** Opening DATA SECTION block **
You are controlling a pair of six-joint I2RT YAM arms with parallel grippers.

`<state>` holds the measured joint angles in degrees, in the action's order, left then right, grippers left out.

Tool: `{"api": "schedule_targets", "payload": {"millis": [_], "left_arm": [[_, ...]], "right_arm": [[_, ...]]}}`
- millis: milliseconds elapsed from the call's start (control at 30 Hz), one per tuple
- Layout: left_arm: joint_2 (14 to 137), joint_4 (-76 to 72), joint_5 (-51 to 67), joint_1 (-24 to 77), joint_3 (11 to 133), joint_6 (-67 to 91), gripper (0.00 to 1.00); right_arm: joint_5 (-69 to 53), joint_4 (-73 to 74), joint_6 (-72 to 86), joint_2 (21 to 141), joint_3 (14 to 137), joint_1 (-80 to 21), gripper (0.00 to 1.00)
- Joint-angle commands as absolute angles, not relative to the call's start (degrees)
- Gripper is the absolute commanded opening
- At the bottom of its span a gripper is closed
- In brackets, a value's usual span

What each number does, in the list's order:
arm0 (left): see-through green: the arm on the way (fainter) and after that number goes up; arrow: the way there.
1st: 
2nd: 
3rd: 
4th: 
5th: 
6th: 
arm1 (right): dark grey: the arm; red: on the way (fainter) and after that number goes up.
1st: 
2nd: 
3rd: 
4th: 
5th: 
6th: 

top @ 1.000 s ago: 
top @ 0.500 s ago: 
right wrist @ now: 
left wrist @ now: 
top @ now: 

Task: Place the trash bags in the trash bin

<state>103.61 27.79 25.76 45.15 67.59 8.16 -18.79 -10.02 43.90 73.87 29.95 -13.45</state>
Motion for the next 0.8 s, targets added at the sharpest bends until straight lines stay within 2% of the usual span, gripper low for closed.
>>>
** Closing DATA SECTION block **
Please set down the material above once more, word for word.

You are controlling a pair of six-joint I2RT YAM arms with parallel grippers.

`<state>` holds the measured joint angles in degrees, in the action's order, left then right, grippers left out.

Tool: `{"api": "schedule_targets", "payload": {"millis": [_], "left_arm": [[_, ...]], "right_arm": [[_, ...]]}}`
- millis: milliseconds elapsed from the call's start (control at 30 Hz), one per tuple
- Layout: left_arm: joint_2 (14 to 137), joint_4 (-76 to 72), joint_5 (-51 to 67), joint_1 (-24 to 77), joint_3 (11 to 133), joint_6 (-67 to 91), gripper (0.00 to 1.00); right_arm: joint_5 (-69 to 53), joint_4 (-73 to 74), joint_6 (-72 to 86), joint_2 (21 to 141), joint_3 (14 to 137), joint_1 (-80 to 21), gripper (0.00 to 1.00)
- Joint-angle commands as absolute angles, not relative to the call's start (degrees)
- Gripper is the absolute commanded opening
- At the bottom of its span a gripper is closed
- In brackets, a value's usual span

What each number does, in the list's order:
arm0 (left): see-through green: the arm on the way (fainter) and after that number goes up; arrow: the way there.
1st: 
2nd: 
3rd: 
4th: 
5th: 
6th: 
arm1 (right): dark grey: the arm; red: on the way (fainter) and after that number goes up.
1st: 
2nd: 
3rd: 
4th: 
5th: 
6th: 

top @ 1.000 s ago: 
top @ 0.500 s ago: 
right wrist @ now: 
left wrist @ now: 
top @ now: 

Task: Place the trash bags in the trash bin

<state>103.61 27.79 25.76 45.15 67.59 8.16 -18.79 -10.02 43.90 73.87 29.95 -13.45</state>
Motion for the next 0.8 s, targets added at the sharpest bends until straight lines stay within 2% of the usual span, gripper low for closed.
>>>

Nothing further belongs to this answer.